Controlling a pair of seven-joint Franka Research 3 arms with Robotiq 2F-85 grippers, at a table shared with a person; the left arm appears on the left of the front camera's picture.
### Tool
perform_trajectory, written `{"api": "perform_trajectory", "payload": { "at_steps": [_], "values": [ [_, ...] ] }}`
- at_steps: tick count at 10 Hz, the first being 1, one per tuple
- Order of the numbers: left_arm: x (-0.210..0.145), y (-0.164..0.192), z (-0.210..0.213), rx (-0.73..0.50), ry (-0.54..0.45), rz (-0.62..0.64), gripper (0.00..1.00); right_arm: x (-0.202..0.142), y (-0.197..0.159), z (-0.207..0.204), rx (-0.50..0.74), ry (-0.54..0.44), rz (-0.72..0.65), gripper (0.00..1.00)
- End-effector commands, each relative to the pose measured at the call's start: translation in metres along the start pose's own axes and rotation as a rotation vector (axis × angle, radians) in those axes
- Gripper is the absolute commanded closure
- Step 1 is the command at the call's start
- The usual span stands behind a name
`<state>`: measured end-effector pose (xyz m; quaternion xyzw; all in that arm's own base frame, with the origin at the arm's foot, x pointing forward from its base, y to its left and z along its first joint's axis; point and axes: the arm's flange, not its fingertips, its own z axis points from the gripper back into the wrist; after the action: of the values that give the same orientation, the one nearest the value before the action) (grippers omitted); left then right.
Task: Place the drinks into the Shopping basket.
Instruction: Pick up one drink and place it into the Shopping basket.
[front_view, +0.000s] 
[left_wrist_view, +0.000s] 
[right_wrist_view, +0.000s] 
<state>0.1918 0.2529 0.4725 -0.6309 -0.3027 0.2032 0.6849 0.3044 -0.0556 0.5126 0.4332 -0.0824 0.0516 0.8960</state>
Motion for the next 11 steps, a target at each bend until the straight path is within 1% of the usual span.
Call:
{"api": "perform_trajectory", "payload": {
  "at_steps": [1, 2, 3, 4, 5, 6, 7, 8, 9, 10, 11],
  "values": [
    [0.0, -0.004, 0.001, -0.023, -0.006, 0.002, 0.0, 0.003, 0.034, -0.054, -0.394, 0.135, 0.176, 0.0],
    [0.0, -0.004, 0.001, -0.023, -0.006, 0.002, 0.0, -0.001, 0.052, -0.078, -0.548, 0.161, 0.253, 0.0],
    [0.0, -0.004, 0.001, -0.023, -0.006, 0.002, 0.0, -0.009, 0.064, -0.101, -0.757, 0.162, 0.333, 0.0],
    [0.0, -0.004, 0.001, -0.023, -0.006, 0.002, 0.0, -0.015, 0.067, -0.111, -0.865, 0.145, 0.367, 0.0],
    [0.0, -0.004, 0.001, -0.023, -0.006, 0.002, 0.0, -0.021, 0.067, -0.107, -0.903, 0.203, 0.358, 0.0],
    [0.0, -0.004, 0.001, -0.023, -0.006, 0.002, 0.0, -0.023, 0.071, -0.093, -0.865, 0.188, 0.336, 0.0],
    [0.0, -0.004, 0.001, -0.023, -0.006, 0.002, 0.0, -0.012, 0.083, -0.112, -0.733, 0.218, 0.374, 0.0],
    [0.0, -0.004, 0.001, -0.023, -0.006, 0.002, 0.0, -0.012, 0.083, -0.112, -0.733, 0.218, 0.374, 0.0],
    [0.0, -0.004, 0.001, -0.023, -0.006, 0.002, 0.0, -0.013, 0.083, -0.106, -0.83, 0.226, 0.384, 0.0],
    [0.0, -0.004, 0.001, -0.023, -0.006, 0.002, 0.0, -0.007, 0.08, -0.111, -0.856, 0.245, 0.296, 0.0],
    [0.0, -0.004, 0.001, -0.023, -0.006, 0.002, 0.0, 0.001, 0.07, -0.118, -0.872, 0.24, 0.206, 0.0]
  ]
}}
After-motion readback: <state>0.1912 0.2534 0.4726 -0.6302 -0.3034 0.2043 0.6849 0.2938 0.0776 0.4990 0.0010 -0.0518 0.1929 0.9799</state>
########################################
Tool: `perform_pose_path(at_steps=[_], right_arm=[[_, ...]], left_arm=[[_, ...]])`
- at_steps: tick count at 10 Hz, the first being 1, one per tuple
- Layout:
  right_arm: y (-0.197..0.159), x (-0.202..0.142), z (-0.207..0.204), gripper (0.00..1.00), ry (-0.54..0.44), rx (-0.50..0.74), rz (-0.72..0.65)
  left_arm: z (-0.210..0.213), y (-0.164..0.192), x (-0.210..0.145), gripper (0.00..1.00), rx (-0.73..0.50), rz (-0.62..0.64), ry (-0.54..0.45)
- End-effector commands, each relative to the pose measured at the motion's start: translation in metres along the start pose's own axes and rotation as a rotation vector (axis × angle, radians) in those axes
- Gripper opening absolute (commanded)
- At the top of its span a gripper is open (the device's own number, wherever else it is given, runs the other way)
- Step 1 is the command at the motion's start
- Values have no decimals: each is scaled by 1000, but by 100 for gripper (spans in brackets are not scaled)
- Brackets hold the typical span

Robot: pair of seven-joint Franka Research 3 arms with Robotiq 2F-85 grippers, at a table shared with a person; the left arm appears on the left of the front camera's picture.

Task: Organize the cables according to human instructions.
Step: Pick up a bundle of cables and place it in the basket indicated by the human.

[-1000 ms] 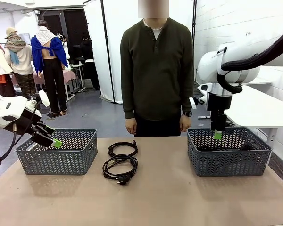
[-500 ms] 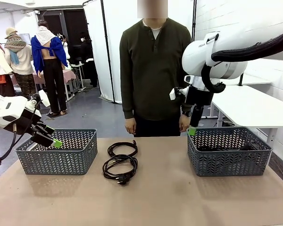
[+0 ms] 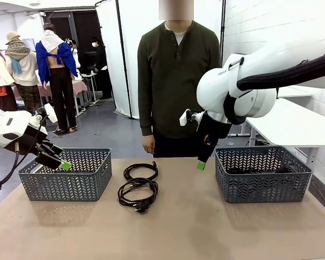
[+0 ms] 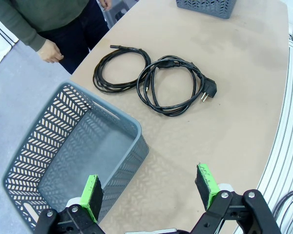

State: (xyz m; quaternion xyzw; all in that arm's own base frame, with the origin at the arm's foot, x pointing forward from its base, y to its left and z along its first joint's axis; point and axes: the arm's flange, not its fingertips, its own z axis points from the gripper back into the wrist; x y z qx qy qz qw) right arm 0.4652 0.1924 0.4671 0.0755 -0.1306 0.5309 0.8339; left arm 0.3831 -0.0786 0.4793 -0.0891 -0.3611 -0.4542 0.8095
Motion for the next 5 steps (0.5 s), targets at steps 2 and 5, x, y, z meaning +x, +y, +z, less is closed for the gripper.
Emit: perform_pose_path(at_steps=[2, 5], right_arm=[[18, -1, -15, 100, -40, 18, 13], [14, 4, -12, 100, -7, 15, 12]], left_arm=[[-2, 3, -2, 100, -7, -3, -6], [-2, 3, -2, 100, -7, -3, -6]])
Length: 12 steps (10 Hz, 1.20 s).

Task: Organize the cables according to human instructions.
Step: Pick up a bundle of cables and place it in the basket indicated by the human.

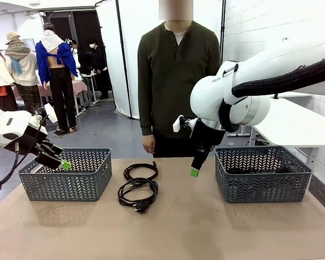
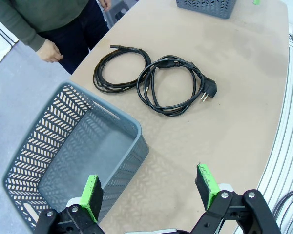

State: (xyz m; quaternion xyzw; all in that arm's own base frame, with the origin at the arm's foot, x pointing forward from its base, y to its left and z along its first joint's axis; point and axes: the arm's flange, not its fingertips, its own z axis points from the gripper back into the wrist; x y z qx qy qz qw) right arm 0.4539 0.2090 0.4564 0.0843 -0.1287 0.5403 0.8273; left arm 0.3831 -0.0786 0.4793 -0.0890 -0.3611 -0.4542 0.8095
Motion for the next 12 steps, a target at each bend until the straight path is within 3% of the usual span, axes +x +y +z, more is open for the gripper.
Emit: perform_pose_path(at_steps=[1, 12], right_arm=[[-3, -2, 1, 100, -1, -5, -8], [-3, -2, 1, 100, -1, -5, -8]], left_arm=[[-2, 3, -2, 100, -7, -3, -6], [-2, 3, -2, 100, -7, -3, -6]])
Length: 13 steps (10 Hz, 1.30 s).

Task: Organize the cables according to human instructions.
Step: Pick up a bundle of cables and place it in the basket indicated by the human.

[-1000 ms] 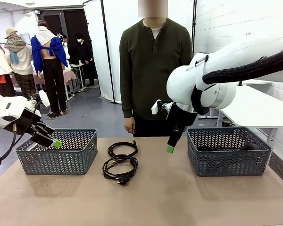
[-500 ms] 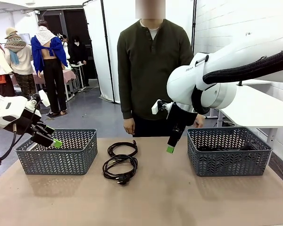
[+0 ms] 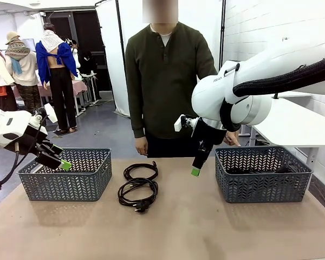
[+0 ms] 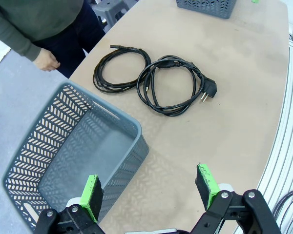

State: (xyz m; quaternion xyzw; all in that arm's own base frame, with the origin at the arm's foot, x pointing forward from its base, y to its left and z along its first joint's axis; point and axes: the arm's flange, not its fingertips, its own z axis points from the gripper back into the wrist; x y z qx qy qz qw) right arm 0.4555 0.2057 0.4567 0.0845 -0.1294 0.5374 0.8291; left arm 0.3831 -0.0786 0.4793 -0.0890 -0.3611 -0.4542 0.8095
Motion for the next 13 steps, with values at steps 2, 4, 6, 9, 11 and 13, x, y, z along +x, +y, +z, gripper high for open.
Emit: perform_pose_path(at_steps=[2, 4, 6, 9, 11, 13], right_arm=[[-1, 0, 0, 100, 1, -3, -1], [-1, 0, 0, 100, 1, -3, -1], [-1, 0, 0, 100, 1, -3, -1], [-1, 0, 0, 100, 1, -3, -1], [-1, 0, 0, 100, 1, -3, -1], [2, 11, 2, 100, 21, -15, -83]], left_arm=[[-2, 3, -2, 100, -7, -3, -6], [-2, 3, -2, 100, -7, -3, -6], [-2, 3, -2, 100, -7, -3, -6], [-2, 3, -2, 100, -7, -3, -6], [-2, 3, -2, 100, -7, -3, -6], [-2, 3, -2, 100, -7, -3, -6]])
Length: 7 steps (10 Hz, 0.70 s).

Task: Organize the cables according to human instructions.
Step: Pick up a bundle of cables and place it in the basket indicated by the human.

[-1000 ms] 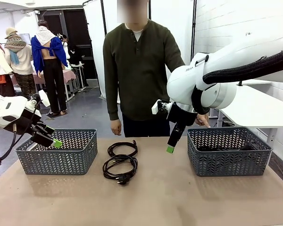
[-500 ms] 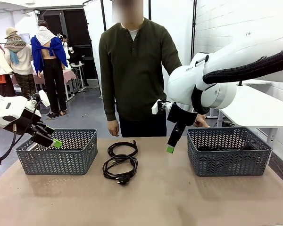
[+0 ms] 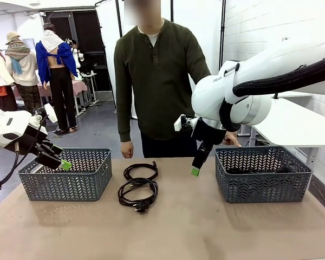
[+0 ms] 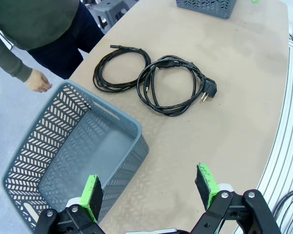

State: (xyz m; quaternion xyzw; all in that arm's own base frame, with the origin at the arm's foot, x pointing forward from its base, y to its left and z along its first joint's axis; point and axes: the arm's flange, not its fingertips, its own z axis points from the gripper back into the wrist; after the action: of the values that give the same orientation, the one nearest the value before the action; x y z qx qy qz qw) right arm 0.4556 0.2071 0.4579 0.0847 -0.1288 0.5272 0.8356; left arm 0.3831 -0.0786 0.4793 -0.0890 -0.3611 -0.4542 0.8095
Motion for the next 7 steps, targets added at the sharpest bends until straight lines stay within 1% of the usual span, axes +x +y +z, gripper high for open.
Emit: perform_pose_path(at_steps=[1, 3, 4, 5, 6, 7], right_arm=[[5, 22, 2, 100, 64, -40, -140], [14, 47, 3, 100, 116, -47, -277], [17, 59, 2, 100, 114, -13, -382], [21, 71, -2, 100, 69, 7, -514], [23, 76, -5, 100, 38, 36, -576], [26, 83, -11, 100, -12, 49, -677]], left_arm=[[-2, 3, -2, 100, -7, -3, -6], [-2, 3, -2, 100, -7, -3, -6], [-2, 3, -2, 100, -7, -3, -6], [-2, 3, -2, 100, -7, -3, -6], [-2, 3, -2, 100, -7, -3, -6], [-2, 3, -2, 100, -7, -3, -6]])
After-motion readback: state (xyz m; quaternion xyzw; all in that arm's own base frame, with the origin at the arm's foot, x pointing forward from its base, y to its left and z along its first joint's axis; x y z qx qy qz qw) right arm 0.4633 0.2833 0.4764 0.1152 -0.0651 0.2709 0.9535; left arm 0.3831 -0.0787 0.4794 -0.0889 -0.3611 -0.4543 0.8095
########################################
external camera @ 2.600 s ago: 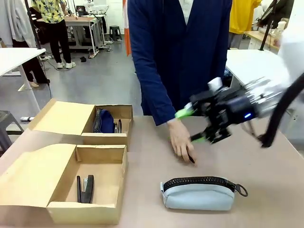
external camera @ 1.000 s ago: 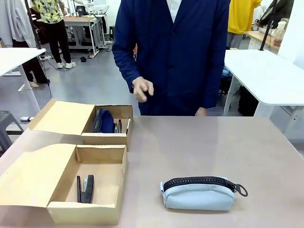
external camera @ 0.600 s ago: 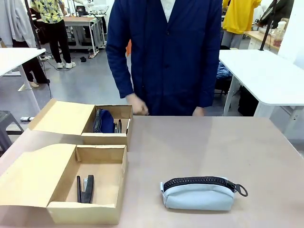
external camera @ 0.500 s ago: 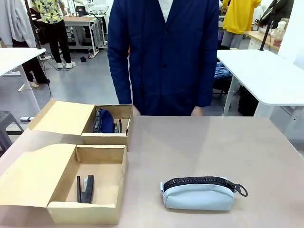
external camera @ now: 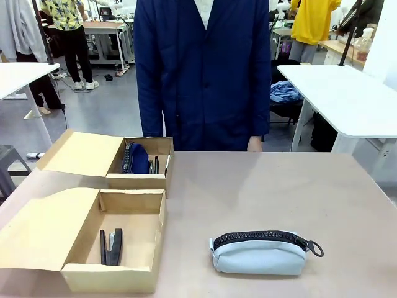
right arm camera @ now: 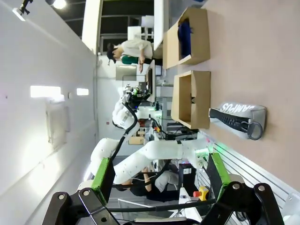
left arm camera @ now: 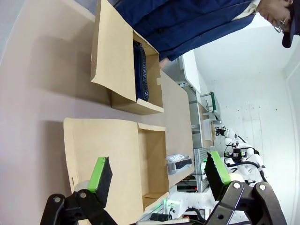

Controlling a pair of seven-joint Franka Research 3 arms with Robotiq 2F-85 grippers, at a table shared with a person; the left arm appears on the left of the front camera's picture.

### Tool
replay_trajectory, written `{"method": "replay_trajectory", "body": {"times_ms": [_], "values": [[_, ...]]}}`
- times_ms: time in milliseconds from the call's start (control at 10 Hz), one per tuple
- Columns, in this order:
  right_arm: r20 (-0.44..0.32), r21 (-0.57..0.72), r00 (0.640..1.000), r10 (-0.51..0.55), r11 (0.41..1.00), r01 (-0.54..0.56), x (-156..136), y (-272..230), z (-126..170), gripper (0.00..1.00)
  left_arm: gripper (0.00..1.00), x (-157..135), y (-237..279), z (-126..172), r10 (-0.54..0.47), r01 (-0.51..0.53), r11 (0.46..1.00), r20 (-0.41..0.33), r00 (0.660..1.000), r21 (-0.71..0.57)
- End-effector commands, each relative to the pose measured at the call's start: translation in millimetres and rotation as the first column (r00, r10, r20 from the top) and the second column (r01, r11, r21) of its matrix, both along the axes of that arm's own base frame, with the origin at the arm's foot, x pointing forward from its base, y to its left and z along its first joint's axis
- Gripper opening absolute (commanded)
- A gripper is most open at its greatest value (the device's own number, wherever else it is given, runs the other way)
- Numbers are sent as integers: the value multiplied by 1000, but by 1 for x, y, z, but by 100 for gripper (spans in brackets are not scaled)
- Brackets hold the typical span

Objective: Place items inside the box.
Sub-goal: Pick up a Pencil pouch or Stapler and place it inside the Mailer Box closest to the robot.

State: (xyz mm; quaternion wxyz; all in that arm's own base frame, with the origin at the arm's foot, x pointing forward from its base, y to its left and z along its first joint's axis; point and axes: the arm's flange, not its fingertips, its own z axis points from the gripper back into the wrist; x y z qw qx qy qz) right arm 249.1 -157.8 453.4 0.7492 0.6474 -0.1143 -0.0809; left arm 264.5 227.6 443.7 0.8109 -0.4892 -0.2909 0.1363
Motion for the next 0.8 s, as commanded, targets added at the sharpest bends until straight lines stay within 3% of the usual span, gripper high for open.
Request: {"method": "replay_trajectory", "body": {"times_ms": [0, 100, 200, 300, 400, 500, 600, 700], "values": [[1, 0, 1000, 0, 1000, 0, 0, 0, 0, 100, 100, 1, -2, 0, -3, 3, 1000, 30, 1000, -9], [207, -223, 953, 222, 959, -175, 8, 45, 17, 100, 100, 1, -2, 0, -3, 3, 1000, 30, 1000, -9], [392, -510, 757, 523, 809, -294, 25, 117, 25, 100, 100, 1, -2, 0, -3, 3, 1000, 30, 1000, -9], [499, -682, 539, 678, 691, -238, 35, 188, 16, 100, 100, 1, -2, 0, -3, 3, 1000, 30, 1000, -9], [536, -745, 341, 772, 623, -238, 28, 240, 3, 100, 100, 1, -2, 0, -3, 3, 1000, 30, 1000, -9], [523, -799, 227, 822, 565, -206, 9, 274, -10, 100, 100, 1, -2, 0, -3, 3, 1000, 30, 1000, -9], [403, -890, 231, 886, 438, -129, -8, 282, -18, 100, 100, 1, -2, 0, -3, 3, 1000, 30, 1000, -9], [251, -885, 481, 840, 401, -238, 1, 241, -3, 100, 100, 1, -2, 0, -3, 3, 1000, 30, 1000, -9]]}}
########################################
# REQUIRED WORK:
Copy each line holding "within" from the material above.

# SOLUTION:
Motion for the next 11 steps, a target at each bend until the straight path is within 1% of the usual span.
Motion for the next 12 steps, a target at each bend until the straight path is within 3% of the usual span, axes +x +y +z, more is open for the gripper.
Motion for the next 7 steps, targets added at the sharpest bends until straight lines stay within 1% of the usual span, axes +x +y +z, gripper high for open.
Motion for the next 0.8 s, as commanded, targets added at the sharpest bends until straight lines stay within 3% of the usual span, gripper high for open.

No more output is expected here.